* Exercise prompt
Up to and including the line with "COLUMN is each", return every line from the start of the entries below exactly.

* Extracted data
--------------------
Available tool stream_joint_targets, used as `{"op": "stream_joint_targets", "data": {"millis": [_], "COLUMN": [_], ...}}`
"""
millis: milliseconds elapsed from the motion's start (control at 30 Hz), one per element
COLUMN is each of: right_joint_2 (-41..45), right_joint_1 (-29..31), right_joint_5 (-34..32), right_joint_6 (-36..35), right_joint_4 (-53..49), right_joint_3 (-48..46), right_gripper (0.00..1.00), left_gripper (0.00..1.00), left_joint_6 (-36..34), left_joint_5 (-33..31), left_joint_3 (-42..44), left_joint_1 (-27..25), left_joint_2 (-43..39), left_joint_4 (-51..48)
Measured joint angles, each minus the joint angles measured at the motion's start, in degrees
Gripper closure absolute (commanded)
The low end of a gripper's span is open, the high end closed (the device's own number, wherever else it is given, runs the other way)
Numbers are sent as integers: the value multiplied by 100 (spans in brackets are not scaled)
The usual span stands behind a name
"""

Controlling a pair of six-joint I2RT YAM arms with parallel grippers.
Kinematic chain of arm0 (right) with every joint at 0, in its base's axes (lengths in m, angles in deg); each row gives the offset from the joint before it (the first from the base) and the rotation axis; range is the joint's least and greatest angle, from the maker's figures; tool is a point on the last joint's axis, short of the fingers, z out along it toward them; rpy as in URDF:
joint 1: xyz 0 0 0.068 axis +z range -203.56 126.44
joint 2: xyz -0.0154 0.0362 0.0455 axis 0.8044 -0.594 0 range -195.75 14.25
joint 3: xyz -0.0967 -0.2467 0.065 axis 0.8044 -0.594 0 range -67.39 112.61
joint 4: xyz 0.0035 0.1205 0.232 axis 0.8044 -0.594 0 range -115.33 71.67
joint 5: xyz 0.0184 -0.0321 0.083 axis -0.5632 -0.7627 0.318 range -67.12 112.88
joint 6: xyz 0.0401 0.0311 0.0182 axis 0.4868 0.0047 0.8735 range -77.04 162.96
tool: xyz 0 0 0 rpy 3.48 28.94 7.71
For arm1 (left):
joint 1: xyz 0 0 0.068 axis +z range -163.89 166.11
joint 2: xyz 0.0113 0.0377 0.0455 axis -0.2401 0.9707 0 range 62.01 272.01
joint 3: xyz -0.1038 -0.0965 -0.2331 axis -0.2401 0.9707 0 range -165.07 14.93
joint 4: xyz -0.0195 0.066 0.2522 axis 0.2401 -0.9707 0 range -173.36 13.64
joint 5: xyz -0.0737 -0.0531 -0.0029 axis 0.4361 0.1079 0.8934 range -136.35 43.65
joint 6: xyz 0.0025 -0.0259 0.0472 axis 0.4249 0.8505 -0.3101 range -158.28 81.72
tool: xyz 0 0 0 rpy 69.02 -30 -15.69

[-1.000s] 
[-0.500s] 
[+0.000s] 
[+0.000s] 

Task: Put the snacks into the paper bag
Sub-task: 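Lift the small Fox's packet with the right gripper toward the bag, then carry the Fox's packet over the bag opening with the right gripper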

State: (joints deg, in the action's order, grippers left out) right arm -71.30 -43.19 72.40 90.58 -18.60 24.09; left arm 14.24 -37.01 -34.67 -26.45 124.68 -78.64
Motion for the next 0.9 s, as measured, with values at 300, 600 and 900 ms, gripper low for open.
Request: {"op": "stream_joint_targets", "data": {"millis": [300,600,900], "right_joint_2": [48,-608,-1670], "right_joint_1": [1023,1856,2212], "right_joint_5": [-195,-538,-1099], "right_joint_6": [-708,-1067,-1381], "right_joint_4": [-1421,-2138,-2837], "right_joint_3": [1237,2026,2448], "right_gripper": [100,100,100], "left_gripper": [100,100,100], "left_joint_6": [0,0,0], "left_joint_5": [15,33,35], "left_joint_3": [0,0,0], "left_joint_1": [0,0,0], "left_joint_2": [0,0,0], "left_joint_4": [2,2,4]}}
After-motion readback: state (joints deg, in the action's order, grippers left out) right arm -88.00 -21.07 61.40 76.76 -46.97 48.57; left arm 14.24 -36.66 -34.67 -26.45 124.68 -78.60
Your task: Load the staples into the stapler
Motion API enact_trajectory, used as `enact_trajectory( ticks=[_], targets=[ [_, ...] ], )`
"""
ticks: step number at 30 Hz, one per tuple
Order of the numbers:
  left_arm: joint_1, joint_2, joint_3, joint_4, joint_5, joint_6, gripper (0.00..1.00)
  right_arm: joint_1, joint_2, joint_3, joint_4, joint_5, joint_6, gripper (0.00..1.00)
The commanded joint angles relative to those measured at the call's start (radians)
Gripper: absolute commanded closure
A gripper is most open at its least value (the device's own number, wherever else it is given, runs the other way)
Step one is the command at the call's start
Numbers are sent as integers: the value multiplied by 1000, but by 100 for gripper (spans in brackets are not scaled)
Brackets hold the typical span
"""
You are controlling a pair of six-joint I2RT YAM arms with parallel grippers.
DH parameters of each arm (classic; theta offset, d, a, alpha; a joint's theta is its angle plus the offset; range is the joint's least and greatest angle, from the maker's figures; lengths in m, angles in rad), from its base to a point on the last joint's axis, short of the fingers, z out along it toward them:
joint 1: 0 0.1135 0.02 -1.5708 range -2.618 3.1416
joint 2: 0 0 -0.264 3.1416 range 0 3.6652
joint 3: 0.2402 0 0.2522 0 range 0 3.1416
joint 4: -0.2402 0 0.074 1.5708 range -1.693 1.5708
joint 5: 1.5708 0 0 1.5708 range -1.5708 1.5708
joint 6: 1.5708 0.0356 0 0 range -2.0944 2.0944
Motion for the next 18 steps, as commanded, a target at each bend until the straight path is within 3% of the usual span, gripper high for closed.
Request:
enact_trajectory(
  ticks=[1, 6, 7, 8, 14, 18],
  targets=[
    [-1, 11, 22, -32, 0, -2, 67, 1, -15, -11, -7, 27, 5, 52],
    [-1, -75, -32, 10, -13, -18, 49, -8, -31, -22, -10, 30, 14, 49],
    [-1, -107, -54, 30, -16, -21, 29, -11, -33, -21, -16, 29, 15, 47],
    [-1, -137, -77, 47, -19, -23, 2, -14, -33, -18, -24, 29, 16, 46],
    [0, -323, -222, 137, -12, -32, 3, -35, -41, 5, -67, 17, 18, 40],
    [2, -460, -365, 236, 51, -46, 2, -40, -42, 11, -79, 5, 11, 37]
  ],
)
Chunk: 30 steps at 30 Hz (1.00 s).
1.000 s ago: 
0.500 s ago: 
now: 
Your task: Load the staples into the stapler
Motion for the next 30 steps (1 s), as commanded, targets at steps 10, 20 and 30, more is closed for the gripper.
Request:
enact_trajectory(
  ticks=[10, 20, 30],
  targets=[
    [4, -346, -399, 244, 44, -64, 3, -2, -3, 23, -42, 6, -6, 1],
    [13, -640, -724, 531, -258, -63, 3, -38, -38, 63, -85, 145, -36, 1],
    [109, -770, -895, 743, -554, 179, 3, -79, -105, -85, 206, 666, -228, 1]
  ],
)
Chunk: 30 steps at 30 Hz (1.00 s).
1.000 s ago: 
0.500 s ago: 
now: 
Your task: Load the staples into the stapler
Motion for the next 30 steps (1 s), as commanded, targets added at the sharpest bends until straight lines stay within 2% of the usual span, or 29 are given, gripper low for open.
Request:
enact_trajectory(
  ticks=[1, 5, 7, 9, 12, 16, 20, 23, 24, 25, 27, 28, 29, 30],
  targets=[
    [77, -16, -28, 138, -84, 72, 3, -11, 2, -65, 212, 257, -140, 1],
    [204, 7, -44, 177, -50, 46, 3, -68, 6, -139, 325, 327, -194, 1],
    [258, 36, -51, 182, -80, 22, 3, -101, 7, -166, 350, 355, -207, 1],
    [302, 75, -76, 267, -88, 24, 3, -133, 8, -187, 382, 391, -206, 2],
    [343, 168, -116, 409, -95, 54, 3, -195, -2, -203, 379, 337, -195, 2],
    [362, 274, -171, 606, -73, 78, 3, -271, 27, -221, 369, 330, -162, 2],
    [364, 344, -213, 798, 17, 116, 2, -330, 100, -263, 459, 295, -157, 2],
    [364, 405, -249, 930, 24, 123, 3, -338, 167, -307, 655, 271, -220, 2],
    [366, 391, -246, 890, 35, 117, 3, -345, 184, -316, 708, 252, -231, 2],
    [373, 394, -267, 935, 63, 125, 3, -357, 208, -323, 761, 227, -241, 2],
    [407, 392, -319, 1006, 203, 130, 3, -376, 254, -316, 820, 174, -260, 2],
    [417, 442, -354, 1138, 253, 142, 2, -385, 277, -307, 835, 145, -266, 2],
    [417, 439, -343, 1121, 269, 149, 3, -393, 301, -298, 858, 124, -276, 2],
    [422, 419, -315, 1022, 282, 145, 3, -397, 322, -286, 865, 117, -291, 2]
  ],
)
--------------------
* Response for this exercise
Available tool stream_joint_targets, used as `{"op": "stream_joint_targets", "data": {"millis": [_], "COLUMN": [_], ...}}`
"""
millis: milliseconds elapsed from the motion's start (control at 30 Hz), one per element
COLUMN is each of: right_joint_2 (-41..45), right_joint_1 (-29..31), right_joint_5 (-34..32), right_joint_6 (-36..35), right_joint_4 (-53..49), right_joint_3 (-48..46), right_gripper (0.00..1.00), left_gripper (0.00..1.00), left_joint_6 (-36..34), left_joint_5 (-33..31), left_joint_3 (-42..44), left_joint_1 (-27..25), left_joint_2 (-43..39), left_joint_4 (-51..48)

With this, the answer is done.